ECLI:NL:HR:2001:AD7276
Hoge Raad
- Cassatie
- P. Lourens
- C.B. Bavinck
- J.C. van Oven
- Rechtspraak.nl
Ontvankelijkheid van het beroep in cassatie inzake Werkloosheidswet en uitkeringshoogte
In deze zaak gaat het om het beroep in cassatie van X te Z tegen de uitspraak van de Centrale Raad van Beroep van 8 februari 2001. De Centrale Raad had eerder besluiten genomen van het Landelijk instituut sociale verzekeringen, dat als rechtsopvolger van de Bedrijfsvereniging voor het Vervoer fungeert, met betrekking tot de vaststelling van het dagloon waarnaar de aan belanghebbende toegekende uitkering krachtens de Werkloosheidswet wordt berekend. De Hoge Raad beoordeelt in deze uitspraak de ontvankelijkheid van het cassatieberoep.

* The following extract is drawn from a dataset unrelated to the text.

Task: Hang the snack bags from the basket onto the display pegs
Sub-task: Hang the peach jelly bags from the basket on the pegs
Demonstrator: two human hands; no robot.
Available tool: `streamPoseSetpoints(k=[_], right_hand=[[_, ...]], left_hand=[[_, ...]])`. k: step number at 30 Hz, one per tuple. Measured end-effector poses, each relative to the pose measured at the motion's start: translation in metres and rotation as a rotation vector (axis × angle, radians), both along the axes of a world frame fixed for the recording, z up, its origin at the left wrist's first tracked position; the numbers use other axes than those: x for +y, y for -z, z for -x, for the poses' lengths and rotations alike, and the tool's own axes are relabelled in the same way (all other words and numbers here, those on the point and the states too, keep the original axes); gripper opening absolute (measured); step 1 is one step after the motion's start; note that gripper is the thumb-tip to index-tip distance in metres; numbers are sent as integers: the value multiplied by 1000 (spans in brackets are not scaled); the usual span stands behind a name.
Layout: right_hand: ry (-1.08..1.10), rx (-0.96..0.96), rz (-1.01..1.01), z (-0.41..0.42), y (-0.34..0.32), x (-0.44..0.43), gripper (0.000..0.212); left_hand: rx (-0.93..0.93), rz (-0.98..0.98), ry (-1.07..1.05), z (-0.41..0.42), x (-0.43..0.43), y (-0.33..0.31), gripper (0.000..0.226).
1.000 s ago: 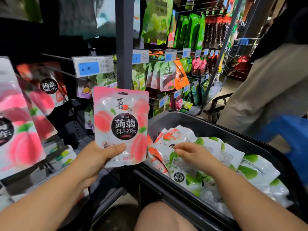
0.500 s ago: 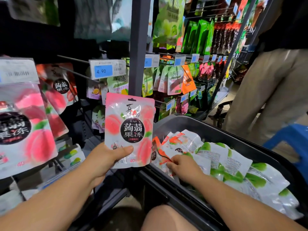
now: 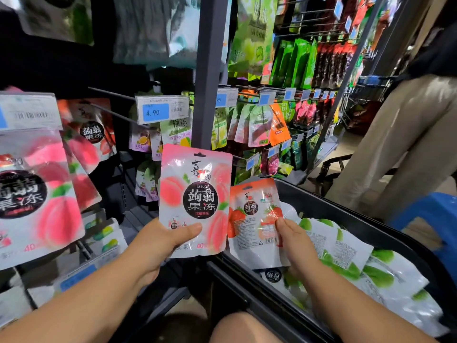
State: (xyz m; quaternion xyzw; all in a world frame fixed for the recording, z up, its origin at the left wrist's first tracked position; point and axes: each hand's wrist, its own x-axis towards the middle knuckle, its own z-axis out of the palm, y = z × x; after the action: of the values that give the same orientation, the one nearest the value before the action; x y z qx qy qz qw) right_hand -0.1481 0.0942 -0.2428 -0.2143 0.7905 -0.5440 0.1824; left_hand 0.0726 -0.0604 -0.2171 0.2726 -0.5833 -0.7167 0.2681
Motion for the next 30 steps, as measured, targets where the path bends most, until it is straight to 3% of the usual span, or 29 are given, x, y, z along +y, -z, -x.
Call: streamPoseSetpoints(k=[8,12,17,21,24,27,30], right_hand=[[24,-210,461,-11,-34,1,31],[-81,-296,558,-31,-41,-2,30],[-146,-373,545,-46,-40,-4,32],[-252,-275,370,-60,-32,-6,34],[-299,-210,294,-64,-28,-8,26],[-303,-233,348,-59,-26,-10,13],[-269,-248,345,-56,-20,-13,41]], left_hand=[[54,-8,-60,10,20,1,28],[76,-1,-46,17,35,3,29],[79,25,-98,24,46,7,34],[74,24,-134,27,51,8,27],[73,11,-137,27,50,7,24],[75,14,-134,26,49,4,21],[100,2,-96,25,48,4,25]])
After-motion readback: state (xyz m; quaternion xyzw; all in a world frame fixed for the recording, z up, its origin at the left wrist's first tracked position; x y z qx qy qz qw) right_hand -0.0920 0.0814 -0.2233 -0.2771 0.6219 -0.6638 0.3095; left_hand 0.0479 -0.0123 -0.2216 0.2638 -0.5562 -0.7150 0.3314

De Hoge Raad stelt vast dat de in cassatie bestreden uitspraak van de Centrale Raad betrekking heeft op de toepassing van de Werkloosheidswet. Het betreft besluiten die zijn genomen in het kader van deze wet en die zien op de hoogte van de uitkering. De Hoge Raad wijst erop dat tegen uitspraken van de Centrale Raad over deze materie geen beroep in cassatie is opengesteld. Dit betekent dat het cassatieberoep niet-ontvankelijk moet worden verklaard.
Daarnaast behandelt de Hoge Raad de proceskosten. De Hoge Raad oordeelt dat er geen termen aanwezig zijn voor een veroordeling in de proceskosten. De beslissing van de Hoge Raad is dat het beroep niet-ontvankelijk wordt verklaard. Dit arrest is uitgesproken in het openbaar op 14 december 2001 door de raadsheer P. Lourens als voorzitter, samen met de raadsheren C.B. Bavinck en J.C. van Oven, in tegenwoordigheid van de waarnemend griffier J.M. van Hooff. Het door belanghebbende betaalde griffierecht van f 160 wordt teruggegeven door de Griffier van de Hoge Raad.